YOUR ASSIGNMENT
Nothing other than the lines from the one containing "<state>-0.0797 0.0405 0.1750" through the last line of the data below should be output, each reproduced exactly.

MATERIAL PROVIDED

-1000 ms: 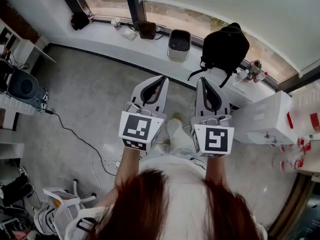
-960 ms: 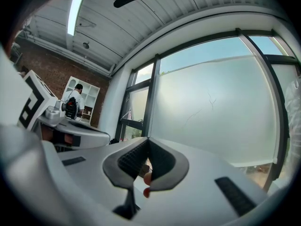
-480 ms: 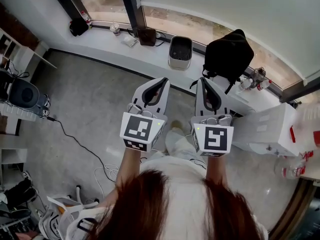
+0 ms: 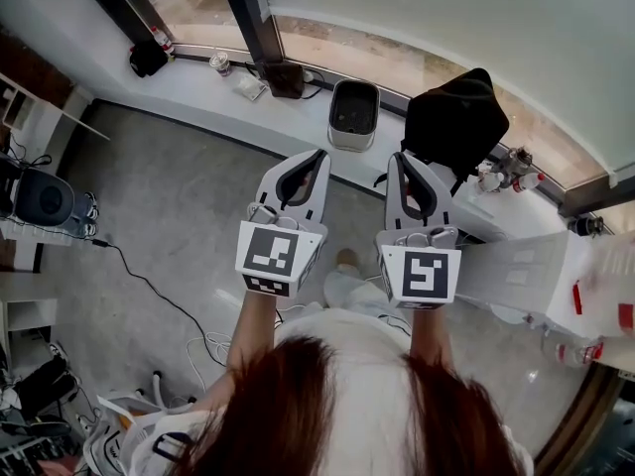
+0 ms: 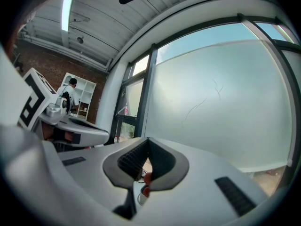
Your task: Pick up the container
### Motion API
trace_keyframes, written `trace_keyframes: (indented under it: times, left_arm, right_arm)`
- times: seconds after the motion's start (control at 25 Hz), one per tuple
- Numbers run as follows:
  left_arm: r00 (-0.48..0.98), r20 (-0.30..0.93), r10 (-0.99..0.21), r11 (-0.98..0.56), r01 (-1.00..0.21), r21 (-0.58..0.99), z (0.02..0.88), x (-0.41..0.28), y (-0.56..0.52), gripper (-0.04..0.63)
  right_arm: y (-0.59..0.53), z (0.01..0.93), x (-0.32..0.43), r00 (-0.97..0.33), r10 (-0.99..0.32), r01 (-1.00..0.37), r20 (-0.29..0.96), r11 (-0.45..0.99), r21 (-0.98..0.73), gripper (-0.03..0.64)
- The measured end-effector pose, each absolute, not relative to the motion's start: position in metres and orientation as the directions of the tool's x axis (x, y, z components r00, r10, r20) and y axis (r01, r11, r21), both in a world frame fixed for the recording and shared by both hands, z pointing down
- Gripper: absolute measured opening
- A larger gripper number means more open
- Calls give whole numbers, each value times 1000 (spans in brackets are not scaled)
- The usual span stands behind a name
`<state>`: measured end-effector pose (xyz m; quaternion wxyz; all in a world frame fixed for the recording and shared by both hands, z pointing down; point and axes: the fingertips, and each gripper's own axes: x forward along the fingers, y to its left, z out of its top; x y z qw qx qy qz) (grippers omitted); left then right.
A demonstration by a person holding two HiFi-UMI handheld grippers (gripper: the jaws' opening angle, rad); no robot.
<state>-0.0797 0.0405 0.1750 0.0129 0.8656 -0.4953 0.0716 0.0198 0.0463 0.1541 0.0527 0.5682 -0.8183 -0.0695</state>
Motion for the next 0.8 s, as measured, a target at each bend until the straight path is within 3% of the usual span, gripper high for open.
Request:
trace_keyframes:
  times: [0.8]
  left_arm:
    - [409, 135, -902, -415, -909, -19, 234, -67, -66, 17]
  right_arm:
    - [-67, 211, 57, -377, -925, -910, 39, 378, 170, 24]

THE COMPLETED TASK
<state>-0.0797 0.0405 0.1750 0.0129 0.8656 -0.4953 0.0716 0.0198 0.0463 0.1541 0.0527 0.5682 -0.8183 -0.0695</state>
Motion for the next 0.8 s, as measured, a target at each bend until the straight path is within 3% of the usual span, gripper high for open.
Request:
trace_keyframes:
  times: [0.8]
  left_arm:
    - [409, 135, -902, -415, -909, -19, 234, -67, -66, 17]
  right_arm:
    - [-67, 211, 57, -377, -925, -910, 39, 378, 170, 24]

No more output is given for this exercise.